The entries below are to be returned as written, with all pictures dropped.

::::

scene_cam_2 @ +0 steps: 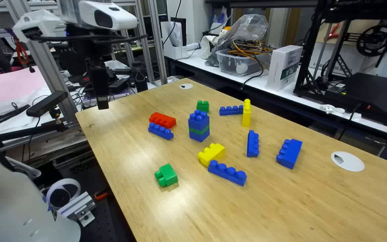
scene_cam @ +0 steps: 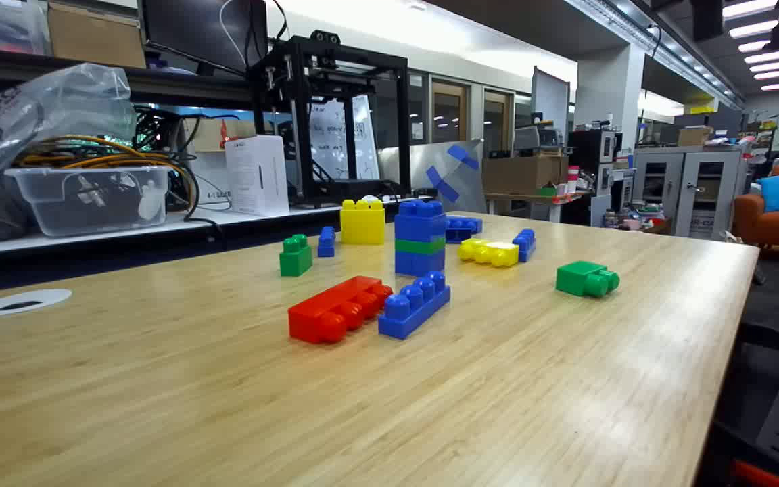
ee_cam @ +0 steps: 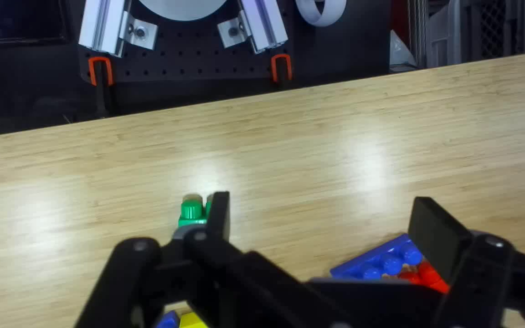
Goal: Put the green blocks on top of the stack
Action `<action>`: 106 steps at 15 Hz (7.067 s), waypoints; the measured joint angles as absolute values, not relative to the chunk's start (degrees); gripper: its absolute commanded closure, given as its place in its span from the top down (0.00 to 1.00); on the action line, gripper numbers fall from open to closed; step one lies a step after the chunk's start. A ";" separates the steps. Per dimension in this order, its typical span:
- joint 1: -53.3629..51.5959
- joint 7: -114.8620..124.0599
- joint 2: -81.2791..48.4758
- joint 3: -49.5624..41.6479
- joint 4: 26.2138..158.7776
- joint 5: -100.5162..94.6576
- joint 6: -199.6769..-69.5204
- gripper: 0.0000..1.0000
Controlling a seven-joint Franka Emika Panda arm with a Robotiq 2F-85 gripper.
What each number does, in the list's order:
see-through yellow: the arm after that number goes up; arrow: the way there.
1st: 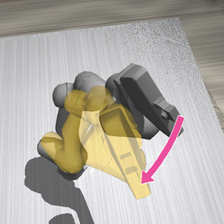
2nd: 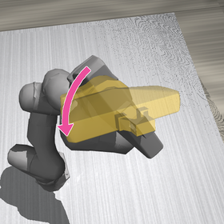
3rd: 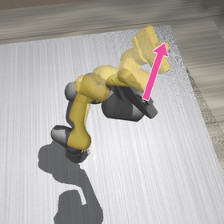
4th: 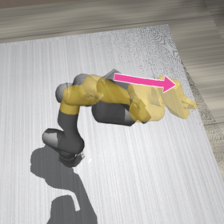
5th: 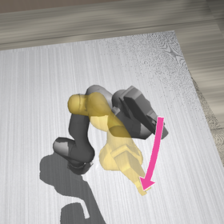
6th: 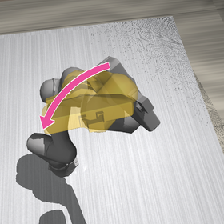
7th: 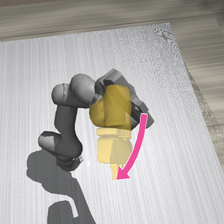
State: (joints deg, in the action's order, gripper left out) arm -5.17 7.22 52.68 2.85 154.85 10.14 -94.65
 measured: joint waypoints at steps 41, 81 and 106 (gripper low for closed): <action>-10.41 -6.09 -11.45 9.09 106.56 -1.71 -113.82 1.00; -15.62 -19.80 -43.76 10.97 76.31 -9.78 -117.10 1.00; -17.80 -19.57 -49.65 11.57 70.72 -9.77 -118.84 0.45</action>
State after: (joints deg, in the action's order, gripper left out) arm -17.80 -19.57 -49.65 11.57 70.72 -9.77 -118.84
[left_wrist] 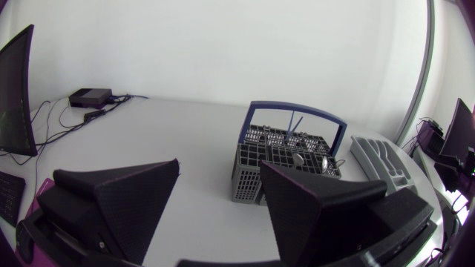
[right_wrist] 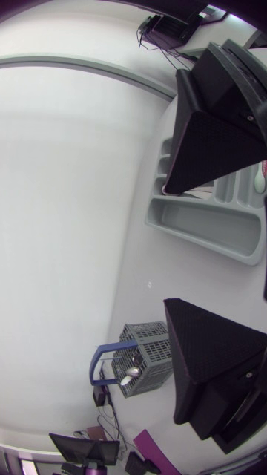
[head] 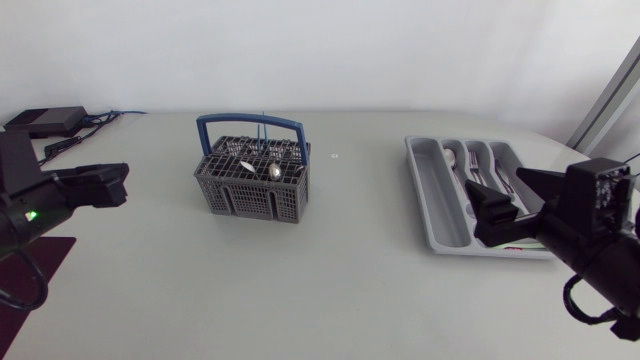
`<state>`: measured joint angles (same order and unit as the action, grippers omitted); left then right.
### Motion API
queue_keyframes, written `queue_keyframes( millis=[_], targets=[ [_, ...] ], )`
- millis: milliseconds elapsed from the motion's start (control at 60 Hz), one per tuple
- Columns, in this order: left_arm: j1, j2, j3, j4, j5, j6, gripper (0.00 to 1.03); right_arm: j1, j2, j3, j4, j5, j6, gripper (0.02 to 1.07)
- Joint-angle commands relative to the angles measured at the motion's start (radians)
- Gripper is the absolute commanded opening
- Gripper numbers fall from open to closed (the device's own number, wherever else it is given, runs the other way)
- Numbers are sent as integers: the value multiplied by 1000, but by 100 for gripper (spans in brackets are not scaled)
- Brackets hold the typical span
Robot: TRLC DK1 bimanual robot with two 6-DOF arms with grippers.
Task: Unload the cutlery basket into the drawer organizer.
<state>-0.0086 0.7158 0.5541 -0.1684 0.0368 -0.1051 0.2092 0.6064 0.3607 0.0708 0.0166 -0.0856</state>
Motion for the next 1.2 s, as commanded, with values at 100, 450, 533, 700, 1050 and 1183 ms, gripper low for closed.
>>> queue_keyframes(
  millis=[100, 450, 533, 700, 1050, 1183],
  targets=[
    [1, 191, 152, -123, -8, 33, 96, 75, 159, 115, -62, 5, 21, 103],
    [-7, 373, 250, -125, 107, 424, 95, 151, 618, 382, -97, -129, 14, 102],
    [-5, 399, 268, -126, 132, 421, 95, 174, 699, 448, -100, -161, -26, 102],
    [-4, 453, 314, -155, 133, 479, 97, 252, 859, 618, -216, -156, -178, 102],
    [12, 579, 388, -223, 362, 568, 96, 260, 1136, 880, -201, -290, -236, 95],
    [9, 603, 399, -221, 393, 585, 96, 268, 1221, 972, -186, -308, -217, 85]
  ],
)
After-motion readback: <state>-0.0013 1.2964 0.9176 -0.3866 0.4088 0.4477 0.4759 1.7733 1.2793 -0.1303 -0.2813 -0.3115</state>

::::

**Solution to this task**
scene_cam_2 @ +0 steps: 
scene_cam @ +0 steps: 
ee_cam @ +0 steps: 
Goal: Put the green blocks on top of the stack
Action `<action>`: 106 steps at 15 Hz (7.067 s), waypoints; the measured joint angles as absolute values, not relative to the chunk's start (degrees); gripper: its absolute commanded closure, given as its place in its span from the top down (0.00 to 1.00); on the action line, gripper numbers fall from open to closed; step one lies a step after the chunk's start. A ";" separates the steps. Per dimension in this order, its typical span:
- joint 1: -53.3629..51.5959
- joint 7: -114.8620..124.0599
- joint 2: -81.2791..48.4758
- joint 3: -49.5624..41.6479
- joint 4: 26.2138..158.7776
- joint 5: -100.5162..94.6576
- joint 6: -199.6769..-69.5204
- gripper: 0.0000..1.0000
Controlling a seven-joint Franka Emika Panda arm with a Robotiq 2F-85 gripper.
What each number does, in the list's order:
see-through yellow: the arm after that number goes up; arrow: the way there.
1st: 
2nd: 
3rd: 
4th: 
5th: 
6th: 
7th: 
State: (joints deg, in the action's order, gripper left out) arm -5.17 7.22 52.68 2.85 154.85 10.14 -94.65
 measured: joint waypoints at steps 41, 81 and 106 (gripper low for closed): <action>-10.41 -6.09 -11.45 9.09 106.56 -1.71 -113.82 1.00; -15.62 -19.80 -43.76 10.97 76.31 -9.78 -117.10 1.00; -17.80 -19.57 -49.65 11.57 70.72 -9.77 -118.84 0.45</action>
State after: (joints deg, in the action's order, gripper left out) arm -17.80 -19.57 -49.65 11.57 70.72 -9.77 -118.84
[left_wrist] 
[right_wrist] 
[head] 
`<state>`: measured joint angles (same order and unit as the action, grippers omitted); left then right.
### Motion API
queue_keyframes, written `queue_keyframes( millis=[_], targets=[ [_, ...] ], )`
- millis: milliseconds elapsed from the motion's start (control at 60 Hz), one per tuple
- Columns, in this order: left_arm: j1, j2, j3, j4, j5, j6, gripper (0.00 to 1.03); right_arm: j1, j2, j3, j4, j5, j6, gripper (0.02 to 1.07)
- Joint-angle commands relative to the angles measured at the motion's start (radians)
- Gripper is the absolute commanded opening
- Gripper numbers fall from open to closed (the device's own number, wherever else it is given, runs the other way)
- Numbers are sent as integers: the value multiplied by 1000, but by 100 for gripper (spans in brackets are not scaled)
- Brackets hold the typical span
Robot: TRLC DK1 bimanual robot with two 6-DOF arms with grippers.
Task: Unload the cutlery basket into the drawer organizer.
<state>-0.0086 0.7158 0.5541 -0.1684 0.0368 -0.1051 0.2092 0.6064 0.3607 0.0708 0.0166 -0.0856</state>
Motion for the next 1.2 s, as commanded, with values at 100, 450, 533, 700, 1050 and 1183 ms, gripper low for closed.
>>> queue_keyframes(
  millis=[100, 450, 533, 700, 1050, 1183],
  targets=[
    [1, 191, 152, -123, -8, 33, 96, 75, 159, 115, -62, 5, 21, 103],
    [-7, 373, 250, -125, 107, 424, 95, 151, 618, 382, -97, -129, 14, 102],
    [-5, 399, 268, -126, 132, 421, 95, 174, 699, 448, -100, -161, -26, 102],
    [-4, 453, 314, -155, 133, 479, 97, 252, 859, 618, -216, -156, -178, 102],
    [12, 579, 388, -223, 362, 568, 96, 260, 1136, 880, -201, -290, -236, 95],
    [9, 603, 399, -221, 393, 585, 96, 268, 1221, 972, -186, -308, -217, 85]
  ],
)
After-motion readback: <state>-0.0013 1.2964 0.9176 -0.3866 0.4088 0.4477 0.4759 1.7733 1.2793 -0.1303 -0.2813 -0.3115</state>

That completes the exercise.